North Carolina could use Sec 1331 of the ACA with the federal exchange

My white paper on health reform in North Carolina suggested that the state should run its own health exchange, move ahead with the Basic Health Plan option under section 1331 of the ACA, and expand insurance coverage via a “private” option using the section 1331 vehicle.

I have been asked whether North Carolina could develop a Basic Health Plan under Section 1331 using the federally run exchange? The short answer is yes; I confirmed this informally with several persons who work in the Obama Administration.

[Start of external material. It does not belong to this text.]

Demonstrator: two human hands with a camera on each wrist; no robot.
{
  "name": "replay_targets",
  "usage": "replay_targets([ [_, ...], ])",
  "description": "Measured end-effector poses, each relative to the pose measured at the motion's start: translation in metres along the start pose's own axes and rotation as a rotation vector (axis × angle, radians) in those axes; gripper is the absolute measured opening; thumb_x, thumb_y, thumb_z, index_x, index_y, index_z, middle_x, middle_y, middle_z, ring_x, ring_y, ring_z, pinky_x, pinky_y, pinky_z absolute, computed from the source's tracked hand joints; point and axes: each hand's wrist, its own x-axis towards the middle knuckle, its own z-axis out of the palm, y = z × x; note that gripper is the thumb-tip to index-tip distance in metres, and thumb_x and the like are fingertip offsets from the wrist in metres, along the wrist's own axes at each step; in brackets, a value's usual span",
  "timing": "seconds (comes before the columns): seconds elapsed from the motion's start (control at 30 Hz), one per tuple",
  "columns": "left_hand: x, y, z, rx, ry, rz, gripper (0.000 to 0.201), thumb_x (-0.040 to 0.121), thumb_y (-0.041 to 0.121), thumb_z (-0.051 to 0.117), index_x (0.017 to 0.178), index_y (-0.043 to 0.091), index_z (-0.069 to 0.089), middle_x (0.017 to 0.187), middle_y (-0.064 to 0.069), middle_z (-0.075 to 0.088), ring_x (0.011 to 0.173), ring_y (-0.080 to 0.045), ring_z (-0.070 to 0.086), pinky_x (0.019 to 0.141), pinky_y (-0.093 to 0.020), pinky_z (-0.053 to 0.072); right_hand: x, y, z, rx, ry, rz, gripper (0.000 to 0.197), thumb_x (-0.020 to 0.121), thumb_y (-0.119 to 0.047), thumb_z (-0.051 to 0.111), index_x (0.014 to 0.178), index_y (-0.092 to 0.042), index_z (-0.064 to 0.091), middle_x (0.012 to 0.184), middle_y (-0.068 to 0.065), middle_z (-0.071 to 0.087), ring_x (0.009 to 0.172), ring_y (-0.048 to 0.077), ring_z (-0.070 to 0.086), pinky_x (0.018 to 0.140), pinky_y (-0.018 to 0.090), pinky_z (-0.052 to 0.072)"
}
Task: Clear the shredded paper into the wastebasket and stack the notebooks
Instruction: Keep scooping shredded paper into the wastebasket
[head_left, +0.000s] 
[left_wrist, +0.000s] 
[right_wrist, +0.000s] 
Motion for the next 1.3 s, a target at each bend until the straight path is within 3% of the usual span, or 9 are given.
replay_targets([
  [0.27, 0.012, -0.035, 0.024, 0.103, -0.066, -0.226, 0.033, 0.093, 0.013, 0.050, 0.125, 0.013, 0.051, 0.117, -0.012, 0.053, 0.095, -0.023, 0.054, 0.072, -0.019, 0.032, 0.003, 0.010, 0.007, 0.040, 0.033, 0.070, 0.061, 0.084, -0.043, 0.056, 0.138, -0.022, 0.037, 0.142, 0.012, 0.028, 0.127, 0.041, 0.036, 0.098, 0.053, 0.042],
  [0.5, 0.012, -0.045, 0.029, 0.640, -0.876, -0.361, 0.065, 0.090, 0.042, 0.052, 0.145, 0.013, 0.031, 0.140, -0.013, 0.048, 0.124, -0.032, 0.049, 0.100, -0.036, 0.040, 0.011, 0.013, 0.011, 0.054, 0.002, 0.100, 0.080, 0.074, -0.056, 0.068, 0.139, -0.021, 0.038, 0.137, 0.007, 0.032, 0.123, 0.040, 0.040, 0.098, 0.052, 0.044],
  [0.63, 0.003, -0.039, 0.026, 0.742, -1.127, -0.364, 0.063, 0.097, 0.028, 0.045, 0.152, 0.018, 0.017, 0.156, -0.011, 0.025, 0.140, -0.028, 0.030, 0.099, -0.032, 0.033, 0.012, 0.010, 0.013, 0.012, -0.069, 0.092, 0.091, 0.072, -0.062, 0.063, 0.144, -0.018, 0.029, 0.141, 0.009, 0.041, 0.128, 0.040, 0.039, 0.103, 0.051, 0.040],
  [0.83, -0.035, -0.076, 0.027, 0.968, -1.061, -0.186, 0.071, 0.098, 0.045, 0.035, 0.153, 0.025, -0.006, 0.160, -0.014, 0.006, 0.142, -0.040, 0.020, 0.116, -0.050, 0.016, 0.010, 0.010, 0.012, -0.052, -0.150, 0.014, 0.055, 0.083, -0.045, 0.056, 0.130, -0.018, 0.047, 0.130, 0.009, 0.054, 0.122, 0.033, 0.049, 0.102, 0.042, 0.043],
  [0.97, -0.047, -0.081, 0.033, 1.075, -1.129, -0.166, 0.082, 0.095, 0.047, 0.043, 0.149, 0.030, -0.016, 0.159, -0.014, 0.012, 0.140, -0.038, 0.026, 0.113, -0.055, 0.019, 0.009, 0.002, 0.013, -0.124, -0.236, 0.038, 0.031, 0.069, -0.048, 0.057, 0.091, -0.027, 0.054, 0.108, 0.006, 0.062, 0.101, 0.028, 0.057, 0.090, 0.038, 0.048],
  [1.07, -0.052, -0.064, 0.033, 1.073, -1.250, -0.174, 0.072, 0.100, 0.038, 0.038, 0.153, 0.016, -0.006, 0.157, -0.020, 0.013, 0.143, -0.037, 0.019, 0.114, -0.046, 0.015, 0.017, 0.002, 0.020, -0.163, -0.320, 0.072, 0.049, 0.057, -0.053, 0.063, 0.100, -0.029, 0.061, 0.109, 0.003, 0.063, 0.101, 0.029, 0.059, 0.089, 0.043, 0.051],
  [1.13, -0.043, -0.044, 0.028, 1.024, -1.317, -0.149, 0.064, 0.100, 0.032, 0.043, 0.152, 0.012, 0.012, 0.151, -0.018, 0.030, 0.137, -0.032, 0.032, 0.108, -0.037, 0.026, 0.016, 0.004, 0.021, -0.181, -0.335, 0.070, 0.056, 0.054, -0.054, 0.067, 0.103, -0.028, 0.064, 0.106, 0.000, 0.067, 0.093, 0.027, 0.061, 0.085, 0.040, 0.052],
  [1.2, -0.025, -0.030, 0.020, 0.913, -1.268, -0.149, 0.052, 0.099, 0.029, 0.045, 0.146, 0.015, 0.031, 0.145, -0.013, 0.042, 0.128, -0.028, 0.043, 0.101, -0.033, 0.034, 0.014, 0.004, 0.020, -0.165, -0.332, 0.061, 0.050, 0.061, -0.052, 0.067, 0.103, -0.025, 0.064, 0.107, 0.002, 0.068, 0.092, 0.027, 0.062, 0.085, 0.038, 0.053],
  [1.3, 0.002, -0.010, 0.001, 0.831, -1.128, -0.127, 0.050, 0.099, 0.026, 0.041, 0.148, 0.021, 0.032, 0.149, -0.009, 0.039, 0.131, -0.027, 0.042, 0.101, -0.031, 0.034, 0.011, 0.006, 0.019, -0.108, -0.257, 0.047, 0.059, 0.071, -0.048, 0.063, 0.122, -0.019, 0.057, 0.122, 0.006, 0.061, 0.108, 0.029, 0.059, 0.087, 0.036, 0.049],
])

North Carolina could develop a BHP even if we don’t run our exchange. Further, a waiver is not needed to create a Basic Health Plan option that is allowed in Section 1331 of the ACA starting in 2015 for persons between 133%-200% of poverty (the waiver referred to in my white paper would be if we expanded insurance coverage via a private option, and not traditional Medicaid; essentially extending the BHP concept to 0% of poverty). The Basic Health Plan (BHP) allows a state to take 95% of the insurance and cost sharing subsidies that residents would qualify for individually, and bundle them together in a variety of ways. For example, persons in the BHP could be auto-enrolled into the lowest-cost private exchange plan in their county, expanding coverage. In addition to traditional insurance, organizations that were going to become Medicaid ACOs under the extand Medicaid reform plan could also bid for BHP individuals. The BHP could thus encourage competition in a state that has very little in the exchange, as well as to help accelerate the type of thinking that will be necessary for the regionalized Medicaid reform that seems likely to represent the way North Carolina will move.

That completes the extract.